1. Géographie de l'intercommunalité

" Choisir un territoire cohérent qui offre les pertinences géographiques et historiques au développement de projets et de services en matières d'activité et d'emploi, de politique de l'habitat et des transports, d'eau et d'assainissement, de développement durable d'équipement à vocation intercommunale, tout en offrant une dimension "à taille humaine" propre aux politiques de proximité garantes de la démocratie locale et de la décentralisation.

La notion de territoire est en corrélation étroite avec celle d'espace. Tout territoire repose en effet sur un espace géographique particulier, mais également un espace social, un espace culturel, un espace humain, etc. Un territoire est donc un lieu d'interaction et de rapports entre acteurs locaux. 
En effet, il ne faut pas oublier qu'un territoire est avant tout constitué d'hommes, avec leur vécu, leur histoire, leurs besoins et leurs attentes. L'objectif de l'aménagement du territoire est de ramener le développement local à l'échelle humaine, en considérant les citoyens, les entrepreneurs, les associations, les élus comme de véritables acteurs et non comme de simples spectateurs de la politique nationale.

Mais quelle forme d'intercommunalité choisir pour assurer la meilleure optimisation économique ? Le développement économique doit-il s'opérer au détriment de la démocratie locale encore bien fragile ou bien composer avec elle ? Ne sont-ils pas plutôt les deux éléments d'un même ensemble ? "

2. Conserver la souveraineté des conseils municipaux

" L'esprit dans lequel le projet doit être proposé doit correspondre à une volonté de développement durable, intégrant des notions de préservation des souverainetés respectives, de maîtrise des évolutions futures et à un sentiment général de prudence raisonnée. "

Le choix d'une Communauté de commune à fiscalité additionnelle, structure souple et adaptée à nos espaces, permet de conserver la souveraineté des Conseils municipaux.

Ainsi pour les communautés de communes, l'intérêt communautaire est défini par les conseils municipaux des communes membres à la majorité qualifiée. Dans les communautés d'agglomération et les communautés urbaines, il est défini par le conseil communautaire à la majorité des deux tiers.

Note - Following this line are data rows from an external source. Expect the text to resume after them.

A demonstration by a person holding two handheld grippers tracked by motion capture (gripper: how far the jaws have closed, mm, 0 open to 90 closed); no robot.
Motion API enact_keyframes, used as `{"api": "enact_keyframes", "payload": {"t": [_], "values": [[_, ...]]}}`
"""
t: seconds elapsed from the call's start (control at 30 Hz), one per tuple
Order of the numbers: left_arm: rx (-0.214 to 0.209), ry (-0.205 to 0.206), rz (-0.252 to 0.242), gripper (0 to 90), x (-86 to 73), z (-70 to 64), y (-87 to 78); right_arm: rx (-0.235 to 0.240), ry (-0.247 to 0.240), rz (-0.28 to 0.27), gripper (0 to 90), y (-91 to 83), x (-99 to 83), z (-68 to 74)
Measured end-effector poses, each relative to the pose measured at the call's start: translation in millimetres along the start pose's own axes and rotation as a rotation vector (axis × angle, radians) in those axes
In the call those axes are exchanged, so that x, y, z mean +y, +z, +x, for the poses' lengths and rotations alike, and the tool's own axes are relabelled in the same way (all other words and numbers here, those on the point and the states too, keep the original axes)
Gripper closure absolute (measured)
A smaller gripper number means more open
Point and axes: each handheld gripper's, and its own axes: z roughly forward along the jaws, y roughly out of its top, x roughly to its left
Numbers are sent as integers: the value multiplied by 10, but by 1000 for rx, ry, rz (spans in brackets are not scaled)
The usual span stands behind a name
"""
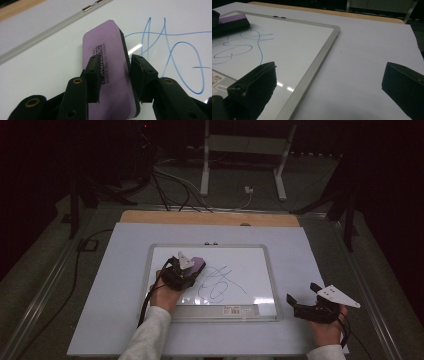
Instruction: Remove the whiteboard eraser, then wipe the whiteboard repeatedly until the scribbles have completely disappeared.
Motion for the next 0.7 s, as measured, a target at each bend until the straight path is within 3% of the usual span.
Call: {"api": "enact_keyframes", "payload": {"t": [0.17,0.33,0.47,0.7], "values": [[-41,-29,-6,614,-13,18,6,0,0,2,0,3,-1,-2],[-71,-73,-55,556,-18,57,-27,-1,1,0,0,2,-3,-9],[-55,-104,-88,455,-9,94,-65,-3,8,0,0,-5,-6,-13],[7,-161,-106,186,-3,142,-51,-7,6,2,0,-7,-8,-11]]}}
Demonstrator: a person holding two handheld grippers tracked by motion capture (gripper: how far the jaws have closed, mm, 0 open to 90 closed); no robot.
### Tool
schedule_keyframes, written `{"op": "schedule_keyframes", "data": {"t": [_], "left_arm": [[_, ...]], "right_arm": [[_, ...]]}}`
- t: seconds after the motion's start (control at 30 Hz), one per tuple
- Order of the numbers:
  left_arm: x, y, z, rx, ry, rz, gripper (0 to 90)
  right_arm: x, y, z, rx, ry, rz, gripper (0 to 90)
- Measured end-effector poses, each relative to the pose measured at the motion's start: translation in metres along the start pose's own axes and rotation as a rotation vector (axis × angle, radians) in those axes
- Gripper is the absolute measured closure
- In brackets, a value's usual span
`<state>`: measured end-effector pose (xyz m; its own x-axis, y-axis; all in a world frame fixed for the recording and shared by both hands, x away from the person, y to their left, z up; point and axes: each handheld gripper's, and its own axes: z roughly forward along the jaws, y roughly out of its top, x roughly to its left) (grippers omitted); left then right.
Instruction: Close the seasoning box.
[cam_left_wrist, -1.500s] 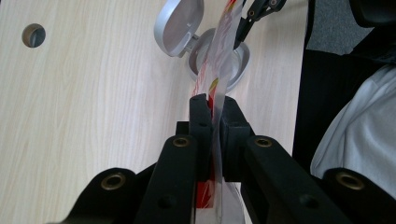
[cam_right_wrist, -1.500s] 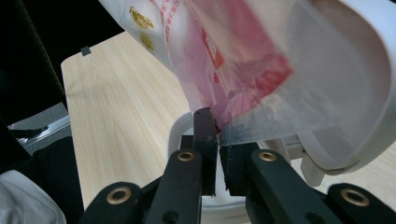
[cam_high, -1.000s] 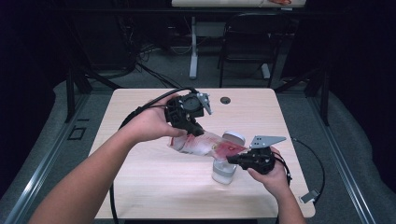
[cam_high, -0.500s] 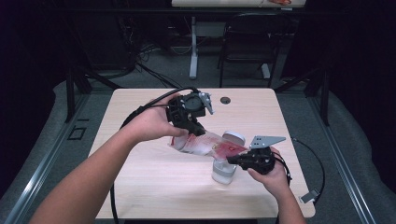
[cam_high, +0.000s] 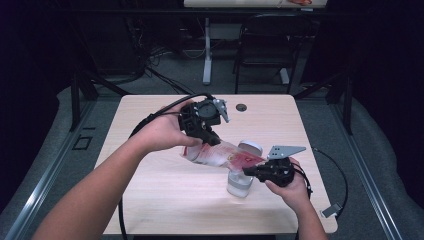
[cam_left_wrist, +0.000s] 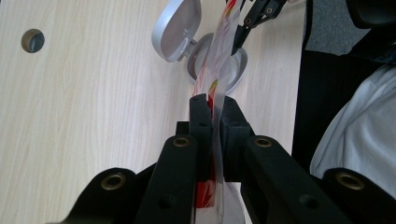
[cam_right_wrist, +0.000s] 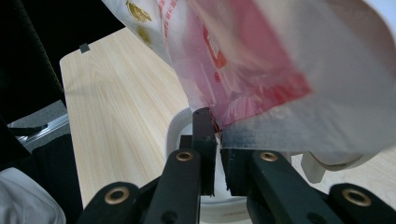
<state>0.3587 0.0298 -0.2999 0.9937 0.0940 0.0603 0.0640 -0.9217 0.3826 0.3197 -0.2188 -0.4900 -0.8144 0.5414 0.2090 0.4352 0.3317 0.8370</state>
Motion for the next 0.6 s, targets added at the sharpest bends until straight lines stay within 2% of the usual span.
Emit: {"op": "schedule_keyframes", "data": {"t": [0.6], "left_arm": [[0.0009,0.0009,0.0001,-0.004,-0.001,-0.003,86.2]], "right_arm": [[-0.0005,-0.0006,0.0003,-0.001,0.001,0.004,85.0]]}}
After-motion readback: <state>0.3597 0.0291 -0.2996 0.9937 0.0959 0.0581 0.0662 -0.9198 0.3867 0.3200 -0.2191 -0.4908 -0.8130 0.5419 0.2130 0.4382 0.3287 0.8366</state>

3. L'Environnement et protection du patrimoine

- Aménagement des bois et des zones vertes, on pourrait imaginer un aménagement partiel des bois de l'Hautil même si les conditions de son ouverture au public posent problèmes. 
- Protection de l'habitat et des lieux historiques, 
- Pistes cyclables et sentiers piétonniers, on pourrait aménager des chemins de promenade le long des berges de la Seine, des pistes cyclables le long de la Seine et en traversée du massif de l'Hautil
- Protection des espaces ruraux à vocation agricole,
- Préservation du cadre de vie.
- Protection et mise en valeur des ZNIEFF dans le secteur des Grésillons à Triel / Seine pour l'intérêt avifaunistique du site, de la ZNIEFF du massif de l'Hautil, des sites inscrits des berges et îles de la Seine à Carrières-sous-Poissy et Triel / Seine ainsi que de la ZPPAUP d'Andrésy

4. Les Equipements éducatifs, sportifs, culturels, associatifs, ..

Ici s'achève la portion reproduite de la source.